> Try it: Transcribe the whole listing precisely, leaving nothing out.

****

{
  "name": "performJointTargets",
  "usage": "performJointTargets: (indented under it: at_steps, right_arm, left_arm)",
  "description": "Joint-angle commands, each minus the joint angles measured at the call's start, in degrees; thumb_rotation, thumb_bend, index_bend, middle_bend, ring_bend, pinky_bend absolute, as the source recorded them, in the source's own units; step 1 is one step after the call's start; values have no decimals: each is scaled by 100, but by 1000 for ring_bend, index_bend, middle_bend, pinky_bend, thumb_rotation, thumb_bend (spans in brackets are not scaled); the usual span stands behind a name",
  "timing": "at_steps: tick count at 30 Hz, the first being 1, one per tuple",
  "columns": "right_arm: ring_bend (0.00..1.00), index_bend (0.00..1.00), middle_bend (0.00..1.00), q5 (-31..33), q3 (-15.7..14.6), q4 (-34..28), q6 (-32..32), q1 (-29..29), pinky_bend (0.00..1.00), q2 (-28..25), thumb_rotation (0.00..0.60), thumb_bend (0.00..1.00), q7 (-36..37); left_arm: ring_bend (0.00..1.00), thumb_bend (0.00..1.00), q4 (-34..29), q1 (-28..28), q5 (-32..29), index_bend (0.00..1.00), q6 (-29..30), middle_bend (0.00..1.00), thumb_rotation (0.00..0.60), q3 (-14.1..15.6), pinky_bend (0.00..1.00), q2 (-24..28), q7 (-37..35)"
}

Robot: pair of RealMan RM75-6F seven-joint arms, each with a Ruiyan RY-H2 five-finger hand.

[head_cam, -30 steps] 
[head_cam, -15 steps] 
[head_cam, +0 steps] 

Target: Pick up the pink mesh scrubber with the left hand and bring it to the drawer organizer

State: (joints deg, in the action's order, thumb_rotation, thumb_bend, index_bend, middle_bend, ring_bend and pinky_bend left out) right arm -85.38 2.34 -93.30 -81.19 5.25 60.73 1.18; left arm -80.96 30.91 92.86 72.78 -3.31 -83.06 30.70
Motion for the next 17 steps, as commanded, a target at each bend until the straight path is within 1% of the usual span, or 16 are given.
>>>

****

> Expected output:
{
  "name": "performJointTargets",
  "usage": "performJointTargets: (indented under it: at_steps, right_arm, left_arm)",
  "description": "Joint-angle commands, each minus the joint angles measured at the call's start, in degrees; thumb_rotation, thumb_bend, index_bend, middle_bend, ring_bend, pinky_bend absolute, as the source recorded them, in the source's own units; step 1 is one step after the call's start; values have no decimals: each is scaled by 100, but by 1000 for ring_bend, index_bend, middle_bend, pinky_bend, thumb_rotation, thumb_bend (spans in brackets are not scaled); the usual span stands behind a name",
  "timing": "at_steps: tick count at 30 Hz, the first being 1, one per tuple",
  "columns": "right_arm: ring_bend (0.00..1.00), index_bend (0.00..1.00), middle_bend (0.00..1.00), q5 (-31..33), q3 (-15.7..14.6), q4 (-34..28), q6 (-32..32), q1 (-29..29), pinky_bend (0.00..1.00), q2 (-28..25), thumb_rotation (0.00..0.60), thumb_bend (0.00..1.00), q7 (-36..37); left_arm: ring_bend (0.00..1.00), thumb_bend (0.00..1.00), q4 (-34..29), q1 (-28..28), q5 (-32..29), index_bend (0.00..1.00), q6 (-29..30), middle_bend (0.00..1.00), thumb_rotation (0.00..0.60), q3 (-14.1..15.6), pinky_bend (0.00..1.00), q2 (-24..28), q7 (-37..35)"
}

Robot: pair of RealMan RM75-6F seven-joint arms, each with a Ruiyan RY-H2 five-finger hand.

[head_cam, -30 steps] 
[head_cam, -15 steps] 
[head_cam, +0 steps] 

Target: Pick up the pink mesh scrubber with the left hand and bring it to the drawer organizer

State: (joints deg, in the action's order, thumb_rotation, thumb_bend, index_bend, middle_bend, ring_bend and pinky_bend left out) right arm -85.38 2.34 -93.30 -81.19 5.25 60.73 1.18; left arm -80.96 30.91 92.86 72.78 -3.31 -83.06 30.70
Motion for the next 17 steps, as commanded, a target at each bend until the straight path is within 1% of the usual span, or 16 are given.
>>>

There is no more to add to the answer.